First off, shumai, one of my favorite dim sum characters. Gummy and soft minced pork wrapped in a chewy but thin yellow lye wrapper and steamed, topped off with zingy crab roe which gives it an extra marine zest, a nice beady texture and a pretty color contrast. Man am I going to miss these. Even the street food on-a-stick variety. Maybe I will find them in Buenos Aires Chinatown.

This particular one I had not had before but it was quite delicious as well. Crispy Cantonese-style stir-fried noodles with sautéed beef in a gooey, slightly sweet brown sauce, served with a few sprigs of kai-lan (Chinese broccoli). The noodles were very nicely cooked, very thin and crunchy toward the exterior, softened by the goopy sauce of the meat towards the middle. The beef was remarkably tender and soft and fell to pieces in the mouth, while the crispy veg contrasted this softness. The sauce, starchy thick and glossy was the way locals like it, which is to my taste still a bit too goopy and a bit much. After a few more months in Hong Kong, however, I may have grown to prefer it this way. Who knows…

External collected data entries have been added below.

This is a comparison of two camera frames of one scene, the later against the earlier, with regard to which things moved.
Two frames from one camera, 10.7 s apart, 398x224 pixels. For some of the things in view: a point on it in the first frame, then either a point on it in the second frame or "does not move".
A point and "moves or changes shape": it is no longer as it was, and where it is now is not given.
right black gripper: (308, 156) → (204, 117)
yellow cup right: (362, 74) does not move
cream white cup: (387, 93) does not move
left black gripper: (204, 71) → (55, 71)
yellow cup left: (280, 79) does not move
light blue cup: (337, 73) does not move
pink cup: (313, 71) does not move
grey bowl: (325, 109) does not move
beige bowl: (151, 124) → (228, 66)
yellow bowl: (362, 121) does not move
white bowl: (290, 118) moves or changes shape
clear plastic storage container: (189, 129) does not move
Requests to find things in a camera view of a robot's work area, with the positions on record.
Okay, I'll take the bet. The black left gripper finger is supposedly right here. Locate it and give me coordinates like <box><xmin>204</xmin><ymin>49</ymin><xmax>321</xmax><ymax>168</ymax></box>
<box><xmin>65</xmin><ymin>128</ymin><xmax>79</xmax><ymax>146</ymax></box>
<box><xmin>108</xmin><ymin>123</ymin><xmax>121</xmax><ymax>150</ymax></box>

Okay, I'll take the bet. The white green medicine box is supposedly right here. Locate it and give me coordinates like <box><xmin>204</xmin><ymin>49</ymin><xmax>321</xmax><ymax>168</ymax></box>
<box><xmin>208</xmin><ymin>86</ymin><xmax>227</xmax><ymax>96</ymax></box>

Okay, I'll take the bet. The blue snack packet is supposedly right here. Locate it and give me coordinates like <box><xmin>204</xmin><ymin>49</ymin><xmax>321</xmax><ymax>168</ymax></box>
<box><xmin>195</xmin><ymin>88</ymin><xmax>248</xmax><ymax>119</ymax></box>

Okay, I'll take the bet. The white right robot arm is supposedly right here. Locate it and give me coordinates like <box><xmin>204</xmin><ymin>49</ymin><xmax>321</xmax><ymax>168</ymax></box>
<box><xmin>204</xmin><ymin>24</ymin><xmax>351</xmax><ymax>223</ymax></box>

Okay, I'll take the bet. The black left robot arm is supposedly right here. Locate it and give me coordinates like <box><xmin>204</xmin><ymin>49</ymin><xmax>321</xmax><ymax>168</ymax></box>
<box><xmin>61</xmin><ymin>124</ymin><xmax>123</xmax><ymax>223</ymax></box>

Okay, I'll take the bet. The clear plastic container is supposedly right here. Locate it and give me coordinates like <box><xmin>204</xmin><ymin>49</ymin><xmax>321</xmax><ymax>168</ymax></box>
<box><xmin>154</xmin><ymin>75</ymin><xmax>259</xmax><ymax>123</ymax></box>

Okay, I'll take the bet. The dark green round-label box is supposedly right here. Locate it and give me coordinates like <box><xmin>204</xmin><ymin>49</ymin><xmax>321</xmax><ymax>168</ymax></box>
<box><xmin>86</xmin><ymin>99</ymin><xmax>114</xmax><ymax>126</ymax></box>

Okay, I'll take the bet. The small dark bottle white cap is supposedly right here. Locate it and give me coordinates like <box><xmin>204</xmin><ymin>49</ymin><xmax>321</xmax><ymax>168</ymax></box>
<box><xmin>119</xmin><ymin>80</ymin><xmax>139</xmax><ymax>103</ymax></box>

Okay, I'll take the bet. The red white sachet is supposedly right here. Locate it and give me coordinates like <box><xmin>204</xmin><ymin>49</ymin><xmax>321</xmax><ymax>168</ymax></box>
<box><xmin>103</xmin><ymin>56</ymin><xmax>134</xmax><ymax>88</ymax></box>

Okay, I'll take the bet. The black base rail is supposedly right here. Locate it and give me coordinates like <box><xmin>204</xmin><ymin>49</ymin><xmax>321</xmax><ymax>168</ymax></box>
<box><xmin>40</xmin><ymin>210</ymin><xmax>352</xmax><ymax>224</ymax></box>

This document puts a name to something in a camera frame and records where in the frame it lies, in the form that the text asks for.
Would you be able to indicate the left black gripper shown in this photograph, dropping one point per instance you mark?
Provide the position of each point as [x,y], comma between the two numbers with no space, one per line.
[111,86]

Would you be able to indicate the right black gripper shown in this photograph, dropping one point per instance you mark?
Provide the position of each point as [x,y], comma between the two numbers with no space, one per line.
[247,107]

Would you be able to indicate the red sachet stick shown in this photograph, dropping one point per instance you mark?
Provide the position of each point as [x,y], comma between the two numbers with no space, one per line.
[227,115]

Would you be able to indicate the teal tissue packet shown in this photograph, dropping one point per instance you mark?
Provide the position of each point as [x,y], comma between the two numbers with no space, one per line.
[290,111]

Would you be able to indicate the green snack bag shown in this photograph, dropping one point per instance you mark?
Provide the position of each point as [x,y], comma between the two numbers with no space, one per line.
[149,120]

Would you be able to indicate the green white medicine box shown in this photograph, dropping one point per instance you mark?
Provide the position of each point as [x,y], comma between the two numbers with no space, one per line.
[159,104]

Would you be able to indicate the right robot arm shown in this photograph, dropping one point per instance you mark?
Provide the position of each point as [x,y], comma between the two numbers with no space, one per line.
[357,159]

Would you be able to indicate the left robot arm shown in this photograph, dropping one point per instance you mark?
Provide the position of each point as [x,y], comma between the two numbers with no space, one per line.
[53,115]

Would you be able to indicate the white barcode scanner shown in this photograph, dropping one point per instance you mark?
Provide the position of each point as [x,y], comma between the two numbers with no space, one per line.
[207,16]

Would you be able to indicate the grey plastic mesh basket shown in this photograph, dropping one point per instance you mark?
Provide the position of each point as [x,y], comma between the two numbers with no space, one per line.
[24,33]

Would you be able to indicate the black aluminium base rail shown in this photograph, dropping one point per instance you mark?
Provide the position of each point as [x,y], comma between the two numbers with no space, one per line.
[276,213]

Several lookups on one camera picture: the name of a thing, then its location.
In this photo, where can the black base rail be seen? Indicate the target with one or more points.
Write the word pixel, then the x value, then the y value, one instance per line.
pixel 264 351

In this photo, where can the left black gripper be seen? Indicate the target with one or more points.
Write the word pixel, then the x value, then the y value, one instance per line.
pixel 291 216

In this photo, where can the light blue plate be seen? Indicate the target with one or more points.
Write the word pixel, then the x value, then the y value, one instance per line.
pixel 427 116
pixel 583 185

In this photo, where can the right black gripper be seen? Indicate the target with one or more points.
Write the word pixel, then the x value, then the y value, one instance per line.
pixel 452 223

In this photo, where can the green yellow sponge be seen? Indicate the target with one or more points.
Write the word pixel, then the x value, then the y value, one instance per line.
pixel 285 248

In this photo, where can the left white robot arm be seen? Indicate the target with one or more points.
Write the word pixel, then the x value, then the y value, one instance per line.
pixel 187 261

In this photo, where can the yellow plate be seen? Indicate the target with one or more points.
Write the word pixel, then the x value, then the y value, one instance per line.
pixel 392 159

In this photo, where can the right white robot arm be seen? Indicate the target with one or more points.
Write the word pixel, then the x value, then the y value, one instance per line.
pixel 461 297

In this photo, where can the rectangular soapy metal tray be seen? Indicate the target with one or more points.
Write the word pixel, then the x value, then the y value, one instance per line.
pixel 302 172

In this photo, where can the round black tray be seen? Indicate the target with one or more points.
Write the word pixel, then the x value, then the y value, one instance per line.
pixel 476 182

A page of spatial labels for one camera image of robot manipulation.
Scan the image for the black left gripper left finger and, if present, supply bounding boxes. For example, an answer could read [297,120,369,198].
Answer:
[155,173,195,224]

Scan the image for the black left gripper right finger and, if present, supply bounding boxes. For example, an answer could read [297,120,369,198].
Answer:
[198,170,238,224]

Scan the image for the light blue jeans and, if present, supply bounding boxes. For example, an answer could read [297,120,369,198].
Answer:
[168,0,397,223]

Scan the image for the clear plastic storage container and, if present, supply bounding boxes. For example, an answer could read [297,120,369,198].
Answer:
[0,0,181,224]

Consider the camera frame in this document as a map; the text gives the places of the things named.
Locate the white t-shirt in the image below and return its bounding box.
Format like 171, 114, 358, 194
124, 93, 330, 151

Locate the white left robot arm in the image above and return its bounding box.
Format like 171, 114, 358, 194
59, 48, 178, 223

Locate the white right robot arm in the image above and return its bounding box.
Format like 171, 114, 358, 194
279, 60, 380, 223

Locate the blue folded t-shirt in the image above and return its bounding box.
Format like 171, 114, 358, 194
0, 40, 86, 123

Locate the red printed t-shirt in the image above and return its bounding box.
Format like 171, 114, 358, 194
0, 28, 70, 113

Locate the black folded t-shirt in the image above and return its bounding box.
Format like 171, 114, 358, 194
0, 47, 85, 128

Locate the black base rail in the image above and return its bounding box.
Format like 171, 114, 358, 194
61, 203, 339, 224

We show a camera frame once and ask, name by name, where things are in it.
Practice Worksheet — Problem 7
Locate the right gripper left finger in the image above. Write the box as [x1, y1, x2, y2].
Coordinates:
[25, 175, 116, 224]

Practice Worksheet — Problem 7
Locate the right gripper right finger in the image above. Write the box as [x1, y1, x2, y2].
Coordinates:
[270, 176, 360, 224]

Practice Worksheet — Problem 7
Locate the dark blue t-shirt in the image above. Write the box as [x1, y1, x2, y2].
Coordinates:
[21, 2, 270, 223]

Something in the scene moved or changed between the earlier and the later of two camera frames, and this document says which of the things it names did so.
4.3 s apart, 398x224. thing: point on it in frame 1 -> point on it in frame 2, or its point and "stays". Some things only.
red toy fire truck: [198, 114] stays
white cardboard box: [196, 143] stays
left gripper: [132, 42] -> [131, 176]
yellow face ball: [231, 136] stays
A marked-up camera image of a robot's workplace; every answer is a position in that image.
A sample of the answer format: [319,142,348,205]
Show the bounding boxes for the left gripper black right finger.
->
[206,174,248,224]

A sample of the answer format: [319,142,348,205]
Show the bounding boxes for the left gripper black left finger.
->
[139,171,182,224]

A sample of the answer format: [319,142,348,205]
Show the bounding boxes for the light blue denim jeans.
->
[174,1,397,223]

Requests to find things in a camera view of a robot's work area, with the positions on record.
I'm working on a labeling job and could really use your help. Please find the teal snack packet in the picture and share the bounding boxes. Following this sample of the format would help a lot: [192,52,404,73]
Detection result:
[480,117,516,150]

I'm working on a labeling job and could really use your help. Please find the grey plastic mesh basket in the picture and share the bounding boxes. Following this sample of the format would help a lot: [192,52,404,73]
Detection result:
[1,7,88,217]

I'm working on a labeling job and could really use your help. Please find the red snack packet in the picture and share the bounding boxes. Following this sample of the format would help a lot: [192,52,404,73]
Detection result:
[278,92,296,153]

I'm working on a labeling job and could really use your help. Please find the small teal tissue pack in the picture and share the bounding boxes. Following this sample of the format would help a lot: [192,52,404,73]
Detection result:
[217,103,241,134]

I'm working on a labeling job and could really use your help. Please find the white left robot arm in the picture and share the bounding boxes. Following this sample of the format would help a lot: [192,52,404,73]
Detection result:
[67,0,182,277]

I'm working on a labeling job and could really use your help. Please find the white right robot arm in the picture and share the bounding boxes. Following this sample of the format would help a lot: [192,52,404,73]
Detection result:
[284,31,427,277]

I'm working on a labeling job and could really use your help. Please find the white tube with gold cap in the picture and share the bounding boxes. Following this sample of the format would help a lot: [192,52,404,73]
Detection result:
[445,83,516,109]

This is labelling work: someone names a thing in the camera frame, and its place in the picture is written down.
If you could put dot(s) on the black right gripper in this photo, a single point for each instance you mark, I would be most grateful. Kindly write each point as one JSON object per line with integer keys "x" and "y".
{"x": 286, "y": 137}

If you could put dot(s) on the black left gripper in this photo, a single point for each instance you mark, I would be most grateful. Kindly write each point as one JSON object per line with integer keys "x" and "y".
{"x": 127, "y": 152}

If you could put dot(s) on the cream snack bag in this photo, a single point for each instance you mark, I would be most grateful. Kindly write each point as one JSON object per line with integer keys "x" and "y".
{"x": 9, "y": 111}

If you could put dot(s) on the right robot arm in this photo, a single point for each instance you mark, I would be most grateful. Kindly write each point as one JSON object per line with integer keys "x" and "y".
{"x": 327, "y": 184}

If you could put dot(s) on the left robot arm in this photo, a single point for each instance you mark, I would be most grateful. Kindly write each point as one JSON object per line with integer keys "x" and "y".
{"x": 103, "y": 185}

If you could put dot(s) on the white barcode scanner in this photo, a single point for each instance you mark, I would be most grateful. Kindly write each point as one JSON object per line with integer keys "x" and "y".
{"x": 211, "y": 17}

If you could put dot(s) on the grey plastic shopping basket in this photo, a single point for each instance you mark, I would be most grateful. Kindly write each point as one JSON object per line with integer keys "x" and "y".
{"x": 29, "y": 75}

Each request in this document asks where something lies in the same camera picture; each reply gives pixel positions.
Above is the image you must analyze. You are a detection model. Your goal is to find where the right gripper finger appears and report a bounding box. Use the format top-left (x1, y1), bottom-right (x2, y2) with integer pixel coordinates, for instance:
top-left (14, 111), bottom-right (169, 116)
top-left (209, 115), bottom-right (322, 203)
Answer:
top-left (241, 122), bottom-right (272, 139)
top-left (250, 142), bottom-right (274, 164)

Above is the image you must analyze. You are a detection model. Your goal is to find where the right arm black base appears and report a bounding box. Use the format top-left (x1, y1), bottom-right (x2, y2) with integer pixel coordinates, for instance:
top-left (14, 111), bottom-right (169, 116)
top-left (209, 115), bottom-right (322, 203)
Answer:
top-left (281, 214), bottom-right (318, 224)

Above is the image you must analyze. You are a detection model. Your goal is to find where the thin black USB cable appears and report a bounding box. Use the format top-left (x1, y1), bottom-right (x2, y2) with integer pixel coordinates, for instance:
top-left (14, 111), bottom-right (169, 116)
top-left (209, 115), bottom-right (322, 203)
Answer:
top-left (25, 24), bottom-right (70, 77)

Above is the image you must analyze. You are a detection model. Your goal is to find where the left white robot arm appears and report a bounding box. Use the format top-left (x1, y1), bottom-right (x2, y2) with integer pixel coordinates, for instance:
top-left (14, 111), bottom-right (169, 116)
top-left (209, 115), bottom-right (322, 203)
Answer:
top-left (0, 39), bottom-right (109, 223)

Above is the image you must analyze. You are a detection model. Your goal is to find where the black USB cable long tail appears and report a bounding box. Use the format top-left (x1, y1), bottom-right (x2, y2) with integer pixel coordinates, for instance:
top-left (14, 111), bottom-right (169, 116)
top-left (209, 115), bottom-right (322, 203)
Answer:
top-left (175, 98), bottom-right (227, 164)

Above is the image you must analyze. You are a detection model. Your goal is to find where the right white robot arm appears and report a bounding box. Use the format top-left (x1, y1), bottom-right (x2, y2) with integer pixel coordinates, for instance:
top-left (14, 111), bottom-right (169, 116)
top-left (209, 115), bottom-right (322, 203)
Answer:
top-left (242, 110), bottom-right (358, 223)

Suckling pig, perhaps the signature dish of the city, as it is everywhere and is expertly cooked 99% of the time. Yung Kee’s version is particularly show stopping. The thing falls apart in your mouth, naturally layered depending on fat content. The skin has an impossibly crispy, golden brown external layer, which covers a smooth, slippery layer of piggy fat right underneath. This falls apart from the flesh meat below it, which is lighter in color, fattier on one side and darker, slightly drier on the other. It is gummy and tender and delicious, with a slight bite to it, which contrasts with the melting, delicate fat and the crunch from the skin. Seasoned minimally (the soul of the baby pig is seasoning enough…), and served with some boiled peanuts and a bit of dark, thick hoisin sauce which is nutty and very slightly marine, and contributes marvelously to the flavors of the baby pig. Definitely something I will wake up with a sweat craving in the middle of the night about a week from now…

 

And finally, something that has eluded me up until now (mainly because at $50 USD per tiny cup, it is a tad pricy), bird nest soup. Along with other things like abalone, shark’s fin soup and sea cucumber, it is one of those super rare Chinese delicacies which have been around for hundred’s of years, have all kinds of healing powers and which jump off the menu as 4 times more expensive than the basic proteins (cpb). In this case, the price definitely has to do with what it is made of. A few species of cave-dwelling swifts build their nests using their own saliva as the main structural component. The nests are harvested and dissolved by simmering in chicken broth, often with crabmeat or minced chicken. I had mine with shredded chicken, although the latter was shredded so finely it kind of disappeared into the soup, leaving only a nice clean flavor, which did not compete with the star ingredient. It was unique indeed. The nest is stringy but gelatinous, made up of thin slivers that still have a bit of a chewy bite to them, a bit like glass noodles only more chewy. The saliva nests are packed with collagen, which thickens the broth of the soup, making it a slightly viscous jelly with a texture similar to that of egg drop soup. The chemical makeup of the bird saliva also makes the soup very good for digestion and helps with breathing. Definitely an interesting experience and one that underlines a key concept in Chinese cuisine: texture, texture, texture. Those who buy this stuff, especially those who buy it regularly, are paying absorbent prices not for flavor (as the nest has close to none of that) or medical value (as these are quite undefined), but for the interesting texture of the nest strings, which don’t quite compare to anything else I have ever tried. The same is true for so many other traditional Chinese dishes, from shark fin soup to fluffy egg whites. It is texture that people come back for and achieving that texture which makes preparation method so specific and difficult.